◆ Exercise objective:
In the data below, which lines hold "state"? Copy every one.

◆ Data extract:
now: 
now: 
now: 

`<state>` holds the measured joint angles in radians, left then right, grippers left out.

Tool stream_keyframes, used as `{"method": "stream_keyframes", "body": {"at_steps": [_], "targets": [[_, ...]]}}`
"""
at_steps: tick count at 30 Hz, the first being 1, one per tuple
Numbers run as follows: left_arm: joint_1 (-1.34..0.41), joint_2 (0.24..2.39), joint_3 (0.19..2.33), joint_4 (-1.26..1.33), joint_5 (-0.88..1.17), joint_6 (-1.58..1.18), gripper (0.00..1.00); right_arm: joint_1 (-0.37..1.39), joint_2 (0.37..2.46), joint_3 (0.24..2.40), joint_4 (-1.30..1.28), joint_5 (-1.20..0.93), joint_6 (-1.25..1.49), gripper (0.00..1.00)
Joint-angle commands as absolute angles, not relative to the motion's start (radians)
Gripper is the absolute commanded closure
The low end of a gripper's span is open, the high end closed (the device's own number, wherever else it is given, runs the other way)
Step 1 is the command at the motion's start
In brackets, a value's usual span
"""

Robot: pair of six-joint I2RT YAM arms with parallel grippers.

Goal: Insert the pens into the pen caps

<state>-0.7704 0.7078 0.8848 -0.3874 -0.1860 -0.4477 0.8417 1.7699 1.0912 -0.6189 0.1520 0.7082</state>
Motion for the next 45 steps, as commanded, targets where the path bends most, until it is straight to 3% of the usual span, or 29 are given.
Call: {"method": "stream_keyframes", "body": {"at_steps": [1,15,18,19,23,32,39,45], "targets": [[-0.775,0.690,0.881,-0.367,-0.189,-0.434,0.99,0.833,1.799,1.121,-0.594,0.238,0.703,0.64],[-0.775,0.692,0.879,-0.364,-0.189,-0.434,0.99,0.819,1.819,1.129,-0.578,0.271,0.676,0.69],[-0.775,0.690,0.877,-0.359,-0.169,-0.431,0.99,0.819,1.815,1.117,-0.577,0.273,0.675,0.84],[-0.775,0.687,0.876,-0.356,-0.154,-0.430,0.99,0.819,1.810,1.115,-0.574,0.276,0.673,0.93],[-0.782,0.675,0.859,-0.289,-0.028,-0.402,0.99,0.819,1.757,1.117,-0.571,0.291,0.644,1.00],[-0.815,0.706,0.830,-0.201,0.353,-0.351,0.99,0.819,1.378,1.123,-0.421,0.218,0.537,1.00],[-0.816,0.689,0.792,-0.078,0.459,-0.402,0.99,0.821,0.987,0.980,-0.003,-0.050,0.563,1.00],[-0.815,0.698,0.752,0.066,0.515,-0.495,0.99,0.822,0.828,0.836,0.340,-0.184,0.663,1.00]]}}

◆ Solved exercise:
`<state>` holds the measured joint angles in radians, left then right, grippers left out.
<state>-0.7704 0.7078 0.8848 -0.3874 -0.1860 -0.4477 0.8417 1.7699 1.0912 -0.6189 0.1520 0.7082</state>

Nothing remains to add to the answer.